As to the compensation issue, Wadden said the problem varies widely among University departments. “I don’t think there’s ever been a greater difference between the haves and the have nots,” he said. “It’s not even subtle anymore; it’s overt.”
Beyond low overall salaries in “have-not” departments, Wadden pointed to salary inversion — a situation in which new assistant professors with less experience are brought in at salaries higher than associate professors who have just achieved tenure. He said he agrees with the accreditation report which urges the University to “persist in its current plans to set a modest minimum goal for compensation increases to be achieved even in the face of revenue shortfalls that require budget cuts.”
Wadden said the Senate will pursue its agenda in part through non-legislative means. One thing he is promoting is to have both the administration and faculty jointly appointed to committees convened to consider policy and address problems. In the past, he said, each group has often had its own committee and tried to share recommendations after the fact, a process that wasn’t very effective.

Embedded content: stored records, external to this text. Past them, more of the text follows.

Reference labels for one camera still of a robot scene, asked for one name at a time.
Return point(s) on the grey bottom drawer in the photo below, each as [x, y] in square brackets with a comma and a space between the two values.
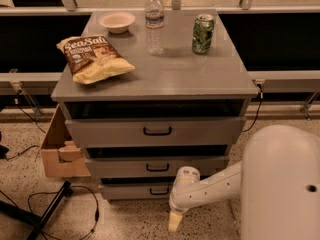
[136, 191]

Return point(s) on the sea salt chips bag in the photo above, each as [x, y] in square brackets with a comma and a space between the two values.
[92, 59]

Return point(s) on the green soda can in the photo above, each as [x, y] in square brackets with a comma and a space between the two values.
[202, 33]

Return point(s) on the white bowl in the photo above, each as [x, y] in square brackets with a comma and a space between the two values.
[117, 22]

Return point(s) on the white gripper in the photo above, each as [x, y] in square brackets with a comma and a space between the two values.
[177, 203]

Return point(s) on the grey top drawer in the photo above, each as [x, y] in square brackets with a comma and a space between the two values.
[94, 133]

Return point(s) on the cardboard box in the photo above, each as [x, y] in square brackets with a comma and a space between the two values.
[60, 155]

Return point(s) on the grey middle drawer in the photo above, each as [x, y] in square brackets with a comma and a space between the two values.
[153, 166]

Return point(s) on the grey drawer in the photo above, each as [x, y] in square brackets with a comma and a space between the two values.
[153, 166]
[136, 191]
[94, 133]

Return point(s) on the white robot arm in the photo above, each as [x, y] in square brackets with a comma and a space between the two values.
[277, 181]

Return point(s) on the clear water bottle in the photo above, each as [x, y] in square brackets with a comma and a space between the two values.
[154, 23]

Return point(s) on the grey drawer cabinet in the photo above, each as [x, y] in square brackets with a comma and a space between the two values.
[176, 84]

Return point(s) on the black tripod stand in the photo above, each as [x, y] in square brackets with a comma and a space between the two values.
[37, 222]

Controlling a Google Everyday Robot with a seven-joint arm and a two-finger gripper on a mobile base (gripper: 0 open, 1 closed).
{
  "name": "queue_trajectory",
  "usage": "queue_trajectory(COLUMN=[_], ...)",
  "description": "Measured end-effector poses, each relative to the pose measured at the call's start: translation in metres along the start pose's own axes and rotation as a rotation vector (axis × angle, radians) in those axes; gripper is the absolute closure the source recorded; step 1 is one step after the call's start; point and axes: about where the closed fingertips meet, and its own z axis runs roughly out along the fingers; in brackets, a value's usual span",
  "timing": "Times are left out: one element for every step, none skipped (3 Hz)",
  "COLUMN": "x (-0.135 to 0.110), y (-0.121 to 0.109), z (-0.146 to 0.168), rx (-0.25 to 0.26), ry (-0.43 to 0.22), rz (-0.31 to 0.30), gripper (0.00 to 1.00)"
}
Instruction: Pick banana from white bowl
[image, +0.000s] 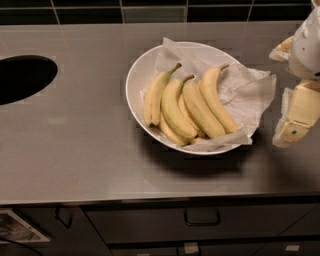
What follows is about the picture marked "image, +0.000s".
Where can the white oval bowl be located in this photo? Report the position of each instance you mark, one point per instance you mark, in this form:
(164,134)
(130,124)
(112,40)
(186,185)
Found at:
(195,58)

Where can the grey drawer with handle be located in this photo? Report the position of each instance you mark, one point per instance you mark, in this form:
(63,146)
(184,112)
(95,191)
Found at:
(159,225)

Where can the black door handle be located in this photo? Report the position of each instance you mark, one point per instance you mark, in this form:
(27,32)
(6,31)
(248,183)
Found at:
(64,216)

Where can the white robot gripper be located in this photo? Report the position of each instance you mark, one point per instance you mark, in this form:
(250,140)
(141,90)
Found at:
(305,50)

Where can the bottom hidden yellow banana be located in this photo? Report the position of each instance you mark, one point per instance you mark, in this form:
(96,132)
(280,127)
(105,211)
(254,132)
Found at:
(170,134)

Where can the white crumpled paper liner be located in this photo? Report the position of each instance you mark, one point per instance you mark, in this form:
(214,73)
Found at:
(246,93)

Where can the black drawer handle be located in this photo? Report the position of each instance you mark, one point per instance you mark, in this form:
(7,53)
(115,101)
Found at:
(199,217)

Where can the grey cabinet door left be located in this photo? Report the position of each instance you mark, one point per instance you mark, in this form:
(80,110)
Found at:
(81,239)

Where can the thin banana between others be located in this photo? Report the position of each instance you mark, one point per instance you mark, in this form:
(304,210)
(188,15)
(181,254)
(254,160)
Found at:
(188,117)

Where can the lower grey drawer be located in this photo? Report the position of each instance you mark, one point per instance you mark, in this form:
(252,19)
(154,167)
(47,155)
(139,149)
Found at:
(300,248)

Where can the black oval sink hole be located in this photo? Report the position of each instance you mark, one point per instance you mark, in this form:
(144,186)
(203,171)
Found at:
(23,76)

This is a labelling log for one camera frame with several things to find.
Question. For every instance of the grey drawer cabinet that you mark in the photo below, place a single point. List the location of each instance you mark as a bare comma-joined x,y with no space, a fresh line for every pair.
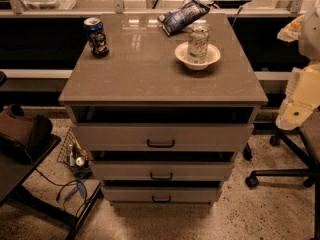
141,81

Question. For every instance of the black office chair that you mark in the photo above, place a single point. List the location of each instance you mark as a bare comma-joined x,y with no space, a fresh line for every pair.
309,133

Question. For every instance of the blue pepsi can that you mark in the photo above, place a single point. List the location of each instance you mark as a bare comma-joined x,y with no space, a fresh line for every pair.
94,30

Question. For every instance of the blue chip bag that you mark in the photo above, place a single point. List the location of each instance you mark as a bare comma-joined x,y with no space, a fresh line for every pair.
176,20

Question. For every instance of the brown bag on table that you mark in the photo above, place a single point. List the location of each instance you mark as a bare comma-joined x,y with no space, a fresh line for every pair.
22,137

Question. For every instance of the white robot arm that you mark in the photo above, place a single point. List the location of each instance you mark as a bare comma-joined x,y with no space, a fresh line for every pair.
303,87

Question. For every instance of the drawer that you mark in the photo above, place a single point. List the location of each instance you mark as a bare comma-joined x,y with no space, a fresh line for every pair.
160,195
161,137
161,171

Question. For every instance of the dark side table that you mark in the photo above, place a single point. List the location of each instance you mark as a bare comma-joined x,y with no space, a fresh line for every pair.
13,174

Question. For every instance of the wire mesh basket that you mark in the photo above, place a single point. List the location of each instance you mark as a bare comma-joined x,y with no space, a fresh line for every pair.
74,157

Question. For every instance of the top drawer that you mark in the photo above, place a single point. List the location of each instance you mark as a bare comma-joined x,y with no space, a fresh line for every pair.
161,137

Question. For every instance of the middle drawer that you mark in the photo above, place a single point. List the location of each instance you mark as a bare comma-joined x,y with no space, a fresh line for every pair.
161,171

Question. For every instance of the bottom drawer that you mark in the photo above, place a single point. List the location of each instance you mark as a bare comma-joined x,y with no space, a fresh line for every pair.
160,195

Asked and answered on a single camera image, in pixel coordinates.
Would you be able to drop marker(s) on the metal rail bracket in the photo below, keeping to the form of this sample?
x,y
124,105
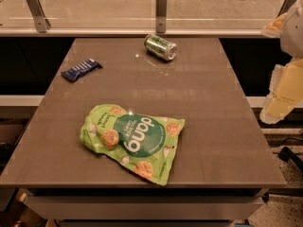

“We need to be more efficient and responsive,” he said.
Wadden also wants to introduce policy discussions in the Senate that are not tied to legislation, especially on broad issues such as the relationship of the three campuses and academic assessment. These are areas, he points out, on which the University has been directed to produce an interim report to the accreditation committee, due in the spring of 2005.
The accreditation report states that there is “no apparent reconciliation of the clear diversity of the three campus missions and the concept of ‘one university’ ” that was set out in the University’s self-study. Concerning assessment, the report says the UW “remains far from the goal of setting learning objectives for all students and measuring progress toward those objectives . . . .”
Wadden believes these and other matters need airing in the Faculty Senate. “I think we can bring in people to explore these areas in well defined presentations, rather than wait for that to happen when it’s a legislative issue,” he said.
Beyond the accreditation report, Wadden is also interested in having the Senate work more actively with Intercollegiate Athletics. The UW faculty is less involved with athletics than those at peer institutions, he says.
Wadden a professor of visual communication design who has been at the UW for 33 years, has served the senate in several capacities in the past. After two different terms as a senator, he served on a couple of committees before joining the Council on Academic Standards, which he chaired for two years.
“I’ve enjoyed it,” he says of his work with the Senate. “You meet people you’d like to think you’d meet in the regular course of business but don’t. I’m not sure the job is totally doable because the issues are so large and complex. But I do think you can contribute and make a difference. It’s a wonderful chance to participate in an ongoing process.”